Wednesday, November 7, 2012

Return Inside Part 2

So, after a series of model problems slowly resolved themselves to the positive end, all I had left to do was take the photographs. Easier said than done. All manner of set backs muddied my progress, but eventually we got everything together - a flowy dress, a cake, some people, a high velocity fan, the plague doctor, the fabric, and my model.

The model was a bit apprehensive at first - the dress was much more sheer than I'd had any knowledge of, and she didn't relish prancing about in "her knickers". Luckily, only a couple of the shots included the dress, but I couldn't exactly cut them (one was the necessary counter to the image I took earlier, with my other model). We ended up doing it was a pair of long socks and bicycle shorts, and after a good hundred shots of us throwing around fabric in the blowing fan, all I had left was too composite. And honestly that was the longest I have ever worked on a photograph. Paintings and drawings, sure, but never a single photograph.
 

Even after it was done I ended up tweaking it on several occasions, moving elements around for a better flow and adding treatments. Now it is one of the crown pieces of my final project - for all of these images will of course come together in my thesis show.
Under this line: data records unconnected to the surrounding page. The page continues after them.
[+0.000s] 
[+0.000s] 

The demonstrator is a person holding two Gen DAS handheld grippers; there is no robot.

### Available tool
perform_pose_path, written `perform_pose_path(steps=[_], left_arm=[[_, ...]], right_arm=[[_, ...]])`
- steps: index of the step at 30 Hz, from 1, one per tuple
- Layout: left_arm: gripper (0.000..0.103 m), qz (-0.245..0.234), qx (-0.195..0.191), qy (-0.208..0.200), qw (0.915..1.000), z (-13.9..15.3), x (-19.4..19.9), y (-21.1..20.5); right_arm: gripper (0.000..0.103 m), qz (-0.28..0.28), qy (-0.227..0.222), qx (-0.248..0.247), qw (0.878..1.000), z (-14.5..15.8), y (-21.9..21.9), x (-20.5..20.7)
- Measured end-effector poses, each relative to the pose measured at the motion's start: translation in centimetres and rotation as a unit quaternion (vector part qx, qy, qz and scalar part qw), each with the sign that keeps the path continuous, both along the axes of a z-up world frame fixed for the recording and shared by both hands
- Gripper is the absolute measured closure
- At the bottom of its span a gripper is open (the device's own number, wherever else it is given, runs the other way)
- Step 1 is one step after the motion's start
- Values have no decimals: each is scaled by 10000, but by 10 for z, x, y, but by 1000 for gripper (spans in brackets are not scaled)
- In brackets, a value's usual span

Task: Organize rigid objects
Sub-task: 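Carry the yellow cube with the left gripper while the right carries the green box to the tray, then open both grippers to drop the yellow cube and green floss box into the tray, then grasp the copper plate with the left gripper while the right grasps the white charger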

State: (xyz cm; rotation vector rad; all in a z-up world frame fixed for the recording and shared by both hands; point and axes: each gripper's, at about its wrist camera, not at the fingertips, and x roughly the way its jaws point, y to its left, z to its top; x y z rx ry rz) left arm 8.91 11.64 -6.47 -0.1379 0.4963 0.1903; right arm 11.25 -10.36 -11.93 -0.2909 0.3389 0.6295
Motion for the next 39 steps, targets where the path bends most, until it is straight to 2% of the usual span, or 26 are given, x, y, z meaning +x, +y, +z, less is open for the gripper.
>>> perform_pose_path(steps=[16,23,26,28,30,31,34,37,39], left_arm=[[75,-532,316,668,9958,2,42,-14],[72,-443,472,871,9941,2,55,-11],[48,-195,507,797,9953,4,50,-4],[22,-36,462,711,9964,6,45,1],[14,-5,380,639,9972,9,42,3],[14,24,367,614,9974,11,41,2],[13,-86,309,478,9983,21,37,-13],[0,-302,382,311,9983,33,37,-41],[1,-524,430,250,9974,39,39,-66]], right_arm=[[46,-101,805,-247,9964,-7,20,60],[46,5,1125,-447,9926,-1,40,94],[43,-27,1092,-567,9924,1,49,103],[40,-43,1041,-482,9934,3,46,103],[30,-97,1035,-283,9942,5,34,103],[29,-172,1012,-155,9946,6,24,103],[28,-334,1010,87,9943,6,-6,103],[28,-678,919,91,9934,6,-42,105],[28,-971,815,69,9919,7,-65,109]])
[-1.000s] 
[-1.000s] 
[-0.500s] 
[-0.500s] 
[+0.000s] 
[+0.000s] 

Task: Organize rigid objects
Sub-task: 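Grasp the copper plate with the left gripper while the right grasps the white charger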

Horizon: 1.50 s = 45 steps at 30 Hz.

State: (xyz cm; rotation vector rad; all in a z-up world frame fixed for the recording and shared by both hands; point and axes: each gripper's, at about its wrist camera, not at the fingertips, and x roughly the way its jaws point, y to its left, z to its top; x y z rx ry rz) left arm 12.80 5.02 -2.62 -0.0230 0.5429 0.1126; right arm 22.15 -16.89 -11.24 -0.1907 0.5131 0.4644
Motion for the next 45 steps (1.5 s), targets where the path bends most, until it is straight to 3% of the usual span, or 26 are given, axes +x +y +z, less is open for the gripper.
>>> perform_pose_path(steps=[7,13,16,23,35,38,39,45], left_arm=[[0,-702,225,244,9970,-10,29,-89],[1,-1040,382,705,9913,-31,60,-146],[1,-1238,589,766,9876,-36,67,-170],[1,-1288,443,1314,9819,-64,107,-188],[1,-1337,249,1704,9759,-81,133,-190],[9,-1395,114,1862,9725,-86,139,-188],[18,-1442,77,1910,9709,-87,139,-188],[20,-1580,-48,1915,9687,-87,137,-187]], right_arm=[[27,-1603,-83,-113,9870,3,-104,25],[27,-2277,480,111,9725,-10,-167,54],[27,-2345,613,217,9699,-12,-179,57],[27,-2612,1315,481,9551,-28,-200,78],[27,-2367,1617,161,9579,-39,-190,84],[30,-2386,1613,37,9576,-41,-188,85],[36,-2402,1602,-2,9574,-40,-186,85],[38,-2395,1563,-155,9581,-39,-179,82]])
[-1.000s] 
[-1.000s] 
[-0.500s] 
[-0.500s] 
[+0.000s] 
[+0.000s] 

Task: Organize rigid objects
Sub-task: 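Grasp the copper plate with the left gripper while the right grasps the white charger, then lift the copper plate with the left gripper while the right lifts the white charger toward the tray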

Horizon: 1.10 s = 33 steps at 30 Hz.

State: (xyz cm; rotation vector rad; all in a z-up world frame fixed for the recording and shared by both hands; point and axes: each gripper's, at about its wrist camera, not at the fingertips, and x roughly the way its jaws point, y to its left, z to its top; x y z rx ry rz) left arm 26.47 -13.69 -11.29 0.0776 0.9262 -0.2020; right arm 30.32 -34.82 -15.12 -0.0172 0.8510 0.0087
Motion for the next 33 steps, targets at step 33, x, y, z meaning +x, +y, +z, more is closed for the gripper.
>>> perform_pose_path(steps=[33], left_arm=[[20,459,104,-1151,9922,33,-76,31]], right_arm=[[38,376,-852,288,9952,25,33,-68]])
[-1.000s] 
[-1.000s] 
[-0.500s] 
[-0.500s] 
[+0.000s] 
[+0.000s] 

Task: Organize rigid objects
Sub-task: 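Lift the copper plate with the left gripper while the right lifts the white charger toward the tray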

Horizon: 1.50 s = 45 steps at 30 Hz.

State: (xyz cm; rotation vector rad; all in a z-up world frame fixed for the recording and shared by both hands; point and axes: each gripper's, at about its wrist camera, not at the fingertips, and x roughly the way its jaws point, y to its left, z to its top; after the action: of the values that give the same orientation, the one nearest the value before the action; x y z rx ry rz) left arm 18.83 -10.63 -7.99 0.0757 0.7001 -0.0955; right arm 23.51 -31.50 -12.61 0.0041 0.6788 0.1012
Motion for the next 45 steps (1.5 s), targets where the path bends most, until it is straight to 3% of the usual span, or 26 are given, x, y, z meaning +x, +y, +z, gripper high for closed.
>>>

The other images required work in other ways. The lighting was frequently solid and well composed, but the plague doctor figure was still too "fake". Despite my best efforts, he looked like exactly what he was - a man in a glorified Halloween costume. I suppose it is to my credit that the mask looks store-bought and not hand made, but I had to do something. That "something" ended up being a lot of burning in Lightroom, pulling the Plague Doctor out of shadows that had never really existed in the original image, as if he was rising from the depths of some great, uneasy darkness. My lighting professor always did remind us that often the error was in over-lighting and giving too much information, and in this case I cannot disagree.

Why I failed in this to begin with is uncertain. Perhaps too much dependence on a one directional strobe for lack of other lights, perhaps feeling rushed by the needs of the model, or some over-thinking on my part due to the importance of this body of work. I simply cannot say. Whichever reason I do not dislike the end results, so it all turned out well in the end regardless.